Sunday, April 21, 2013

An Unremarkable Massacre

by Anthony Schiappa


What else can be said about the attack on Boston? For all its carnage, it just confirmed what we already knew.

It reminded us that real legacy of the Bush years is very much alive, namely that the distinction between war and peace has disintegrated and will eventually become meaningless. For over eleven years now we’ve been fighting a war with no clearly defined enemies or objectives or battlefields. In many cases there are no obvious weapons—instead, we now have pressure cookers, ball bearings, and airliners. War is always happening and it is everywhere, a fact we are continuously absorbing into our everyday lives. And we’ll keep on getting used to it. Eventually it will become mundane. 

Within twenty years, Boston-like massacres followed by a martial lockdown will become little more than a nuisance, slightly more inconvenient than a traffic jam. 

Of course, this kind of violence has been a fact of life for millions of people for decades on end; the only thing new is that this violence is now happening in America. The history of the global role of the United States in the postwar years is well-known and no longer controversial. Even the most reactionary right-wingers accept these bland truths. The Long War, to borrow Rumsfeld’s ingenious phrase, has been raging on the periphery for years. On 9/11 it came home, becoming visible on our turf. Nothing more, nothing less.   

And it’s here to stay.

Without a strong, organized, and truly unapologetic Left, there is no reason to expect things to ever be different. What we have instead is more pleading from liberals for tolerance of Muslims and immigrants, and reminders of continuing horrors abroad. Many find it impossible to critique such a sentiment that on its face seems like a well-meaning message of understanding, but we must do so, because ultimately these sentiments miss the point. They reveal a tacit acceptance of an intolerable situation—namely the infinite violence engendered by the exercise and expansion of power through the marketplace—simply wishing to manage this repugnant, unholy state of affairs in a more human, multicultural way. We’re not exhorted to resist but admonished into superficial empathy.

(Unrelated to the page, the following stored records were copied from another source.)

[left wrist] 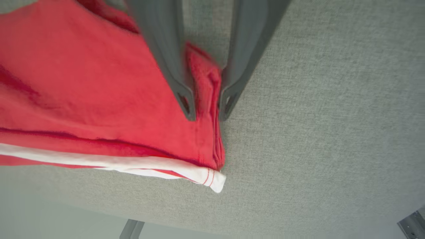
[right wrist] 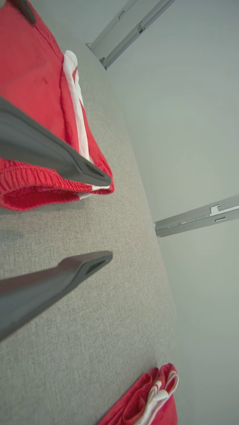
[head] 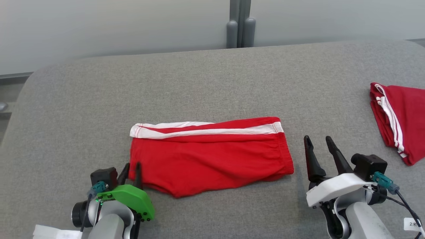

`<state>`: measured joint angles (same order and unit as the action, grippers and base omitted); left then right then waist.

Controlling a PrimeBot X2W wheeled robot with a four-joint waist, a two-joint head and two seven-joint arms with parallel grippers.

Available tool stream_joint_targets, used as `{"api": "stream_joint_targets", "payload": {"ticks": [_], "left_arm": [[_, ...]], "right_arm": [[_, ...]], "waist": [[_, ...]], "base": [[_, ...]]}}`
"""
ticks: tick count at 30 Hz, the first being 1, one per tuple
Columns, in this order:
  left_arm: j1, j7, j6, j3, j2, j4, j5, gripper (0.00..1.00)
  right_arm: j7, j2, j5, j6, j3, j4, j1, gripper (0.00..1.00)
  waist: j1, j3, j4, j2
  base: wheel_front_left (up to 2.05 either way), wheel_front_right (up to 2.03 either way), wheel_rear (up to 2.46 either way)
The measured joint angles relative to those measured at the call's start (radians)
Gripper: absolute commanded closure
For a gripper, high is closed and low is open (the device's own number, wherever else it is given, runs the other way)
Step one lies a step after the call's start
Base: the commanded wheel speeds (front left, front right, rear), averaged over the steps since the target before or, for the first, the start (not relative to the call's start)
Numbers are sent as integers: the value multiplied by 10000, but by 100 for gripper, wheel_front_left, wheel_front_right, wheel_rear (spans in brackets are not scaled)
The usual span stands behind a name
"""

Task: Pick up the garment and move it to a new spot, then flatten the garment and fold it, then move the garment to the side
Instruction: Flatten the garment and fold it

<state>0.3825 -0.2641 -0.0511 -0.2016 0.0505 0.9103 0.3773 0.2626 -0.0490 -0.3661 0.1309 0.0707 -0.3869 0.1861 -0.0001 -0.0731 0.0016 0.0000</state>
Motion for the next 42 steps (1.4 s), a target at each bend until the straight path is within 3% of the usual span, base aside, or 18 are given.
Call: {"api": "stream_joint_targets", "payload": {"ticks": [7,22,32,33,35,36,42], "left_arm": [[-210,2,174,-161,-8,-999,-96,0],[-655,0,280,-401,-8,-1789,-119,0],[-686,2,295,-514,-8,-2077,-169,0],[-686,2,297,-533,-8,-2094,-155,0],[-688,0,313,-562,-8,-2123,-115,0],[-689,0,339,-570,-10,-2138,-96,0],[-692,0,349,-568,-8,-2220,-92,0]], "right_arm": [[2,2,123,0,499,-639,500,0],[0,-52,1396,0,-228,-3958,1546,0],[115,-96,1538,0,-192,-5131,2105,0],[125,-113,1450,-12,-31,-5216,2147,20],[128,-182,1206,-42,368,-5327,2253,93],[128,-194,1078,-50,558,-5361,2281,100],[105,-102,265,-46,1296,-5196,2313,100]], "waist": [[0,-75,559,0],[0,-484,2029,0],[0,-791,2378,0],[0,-801,2388,0],[0,-806,2395,0],[0,-803,2396,0],[0,-757,2394,0]], "base": [[0,0,0],[0,0,0],[0,0,0],[0,0,0],[0,0,0],[0,0,0],[0,0,0]]}}
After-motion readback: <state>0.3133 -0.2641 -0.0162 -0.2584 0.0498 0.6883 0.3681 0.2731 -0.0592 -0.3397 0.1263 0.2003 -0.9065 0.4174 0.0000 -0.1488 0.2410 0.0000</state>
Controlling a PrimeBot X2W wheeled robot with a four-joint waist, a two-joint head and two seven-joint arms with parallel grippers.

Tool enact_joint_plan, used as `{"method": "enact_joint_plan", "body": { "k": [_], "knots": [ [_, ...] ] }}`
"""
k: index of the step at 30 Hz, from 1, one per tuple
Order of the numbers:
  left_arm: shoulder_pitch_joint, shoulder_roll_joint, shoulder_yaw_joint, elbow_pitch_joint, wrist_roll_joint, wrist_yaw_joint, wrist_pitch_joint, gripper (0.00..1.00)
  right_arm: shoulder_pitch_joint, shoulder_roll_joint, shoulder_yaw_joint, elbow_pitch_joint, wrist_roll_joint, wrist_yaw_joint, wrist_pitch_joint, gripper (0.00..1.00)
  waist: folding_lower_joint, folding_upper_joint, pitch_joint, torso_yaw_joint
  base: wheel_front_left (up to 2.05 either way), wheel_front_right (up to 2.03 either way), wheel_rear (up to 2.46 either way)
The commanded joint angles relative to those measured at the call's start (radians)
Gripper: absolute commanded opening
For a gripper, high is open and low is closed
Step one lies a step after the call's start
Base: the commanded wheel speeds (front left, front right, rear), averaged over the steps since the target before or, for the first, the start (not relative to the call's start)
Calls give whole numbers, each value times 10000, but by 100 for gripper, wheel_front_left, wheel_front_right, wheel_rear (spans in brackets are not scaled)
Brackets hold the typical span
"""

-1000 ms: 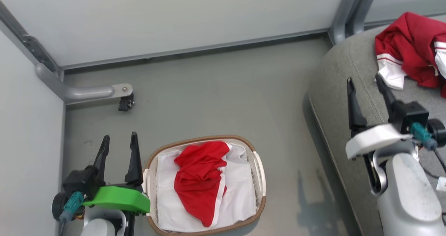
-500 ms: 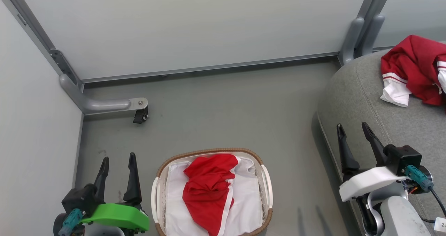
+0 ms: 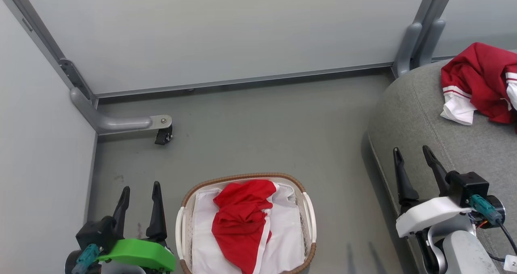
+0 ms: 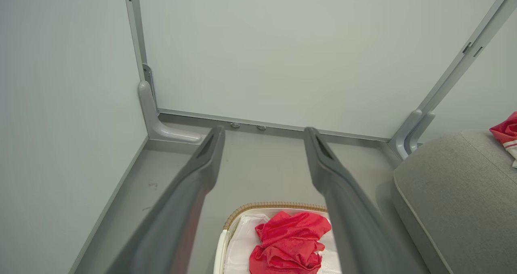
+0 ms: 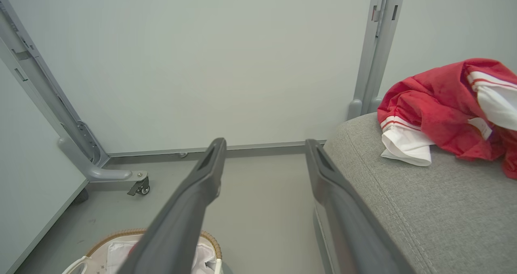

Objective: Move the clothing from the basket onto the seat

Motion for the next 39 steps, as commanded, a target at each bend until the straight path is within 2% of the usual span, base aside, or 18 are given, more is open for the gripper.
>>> {"method": "enact_joint_plan", "body": {
  "k": [1, 14, 22, 28, 39],
  "knots": [
    [62, 7, -21, -13, -27, 19, -8, 100, 31, -36, 41, 24, -62, -14, -3, 100, 1, 0, 12, -1, 0, 0, 0],
    [-24, 8, -140, 36, 8, -17, -9, 100, -20, -37, 170, -42, -185, -14, -3, 100, 1, 0, 62, -18, 0, 0, 0],
    [-761, 11, -620, 635, 139, -61, -7, 100, -349, -37, 224, -267, -195, -14, -3, 100, 1, 0, 608, -153, 0, 0, 0],
    [-2094, 17, -1352, 1956, 410, -118, -7, 100, -814, -35, 285, -515, -257, -14, -3, 100, 1, 0, 1644, -390, 0, 0, 0],
    [-5109, 94, -2954, 5379, 1720, -165, -9, 100, -2149, -33, 693, -813, 58, -14, -3, 100, 1, 0, 4555, -1362, 0, 0, 0]
  ]
}}
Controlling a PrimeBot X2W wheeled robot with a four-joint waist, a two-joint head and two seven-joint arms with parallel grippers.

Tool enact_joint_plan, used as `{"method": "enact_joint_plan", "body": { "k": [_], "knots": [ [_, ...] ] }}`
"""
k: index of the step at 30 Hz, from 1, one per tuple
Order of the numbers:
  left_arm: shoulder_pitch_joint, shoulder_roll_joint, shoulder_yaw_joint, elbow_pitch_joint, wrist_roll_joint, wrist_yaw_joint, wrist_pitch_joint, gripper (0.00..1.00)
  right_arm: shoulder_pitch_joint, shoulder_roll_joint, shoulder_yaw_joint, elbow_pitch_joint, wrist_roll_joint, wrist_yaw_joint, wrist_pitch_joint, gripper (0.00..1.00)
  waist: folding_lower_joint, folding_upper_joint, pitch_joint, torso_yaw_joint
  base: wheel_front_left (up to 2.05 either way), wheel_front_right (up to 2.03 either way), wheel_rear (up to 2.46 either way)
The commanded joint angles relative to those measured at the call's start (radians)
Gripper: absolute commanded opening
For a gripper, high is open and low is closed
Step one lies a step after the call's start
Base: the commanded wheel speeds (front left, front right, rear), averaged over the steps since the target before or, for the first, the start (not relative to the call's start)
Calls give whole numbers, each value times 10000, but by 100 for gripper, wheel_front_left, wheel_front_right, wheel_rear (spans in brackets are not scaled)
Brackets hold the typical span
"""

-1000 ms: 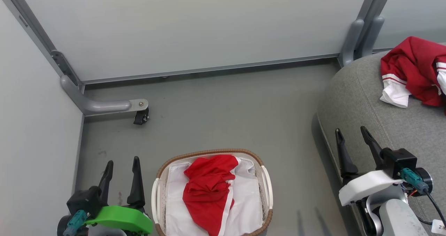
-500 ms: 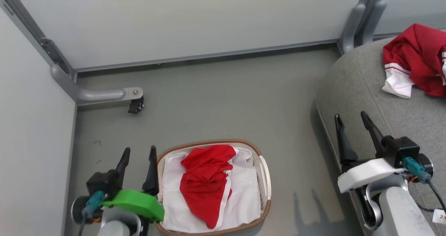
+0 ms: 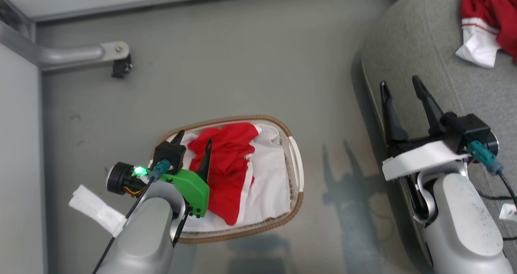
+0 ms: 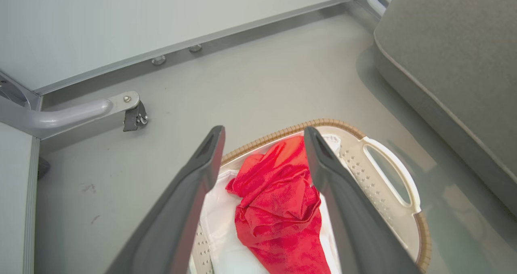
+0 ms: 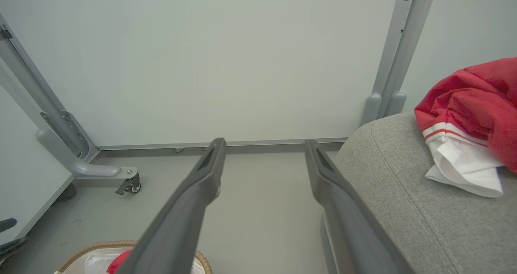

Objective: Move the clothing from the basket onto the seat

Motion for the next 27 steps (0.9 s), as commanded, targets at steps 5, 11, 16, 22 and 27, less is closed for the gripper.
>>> {"method": "enact_joint_plan", "body": {
  "k": [5, 11, 16, 22, 27],
  "knots": [
    [-1134, 237, -520, 1494, 428, -38, -3, 100, -660, -28, 256, -143, 424, -14, -3, 100, -1, 0, 2555, -1248, 0, 0, 0],
    [-1905, 368, -983, 2713, 647, -40, 10, 100, -1108, -24, 655, -239, 823, -14, -3, 100, -1, 0, 3551, -1757, 0, 0, 0],
    [-2384, 558, -1316, 3229, 784, -42, 4, 100, -1388, -22, 856, -337, 1147, -14, -3, 100, -1, 0, 4174, -2079, 0, 0, 0],
    [-2892, 768, -1489, 3543, 832, -43, -2, 100, -1593, -22, 1017, -388, 1464, -14, -2, 100, -1, 0, 4722, -2320, 0, 0, 0],
    [-3170, 980, -1518, 3744, 817, 194, -4, 100, -1764, -23, 1107, -413, 1555, -14, -2, 100, -1, 0, 4989, -2428, 0, 0, 0]
  ]
}}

It is easy enough to discern the familiar motivation behind the liberal reminders of the world’s ongoing horrors. It seems to come not from a genuine solidarity with the victims but from a desire to shame our fellow Big Dumb Americans for their narcissistic compassion. It’s a group surely worthy of scorn, but I have my doubts that anyone really cares about the Syrians, the Afghans, the Iraqis, or any of the other groups routinely blown to bloody smithereens, either by us or our donated weapons, but plenty of people are happy to use those same victims to embarrass Uncle Sam, the fat, ignorant maroon that he is, and the Diet Coke-guzzling, church-going, gun-fanatic proles that love him. This is not radical emancipatory politics, it is snobbery. The rancid class-prejudice Orwell identified way back in the 1930s still permeates the coddled and comfortable Left, a whole generation that has never had to put anything on the line for its alleged ideals.

This is why I harp so much on Left. It’s not around when we need it the most.

So it continues: a fearful and vain population more completely subsumed into the world of postmodern, everyday warfare of the “network,” endless power games waged across our bodies in ball bearings and shrapnel, on and on, until there's no more money to burn.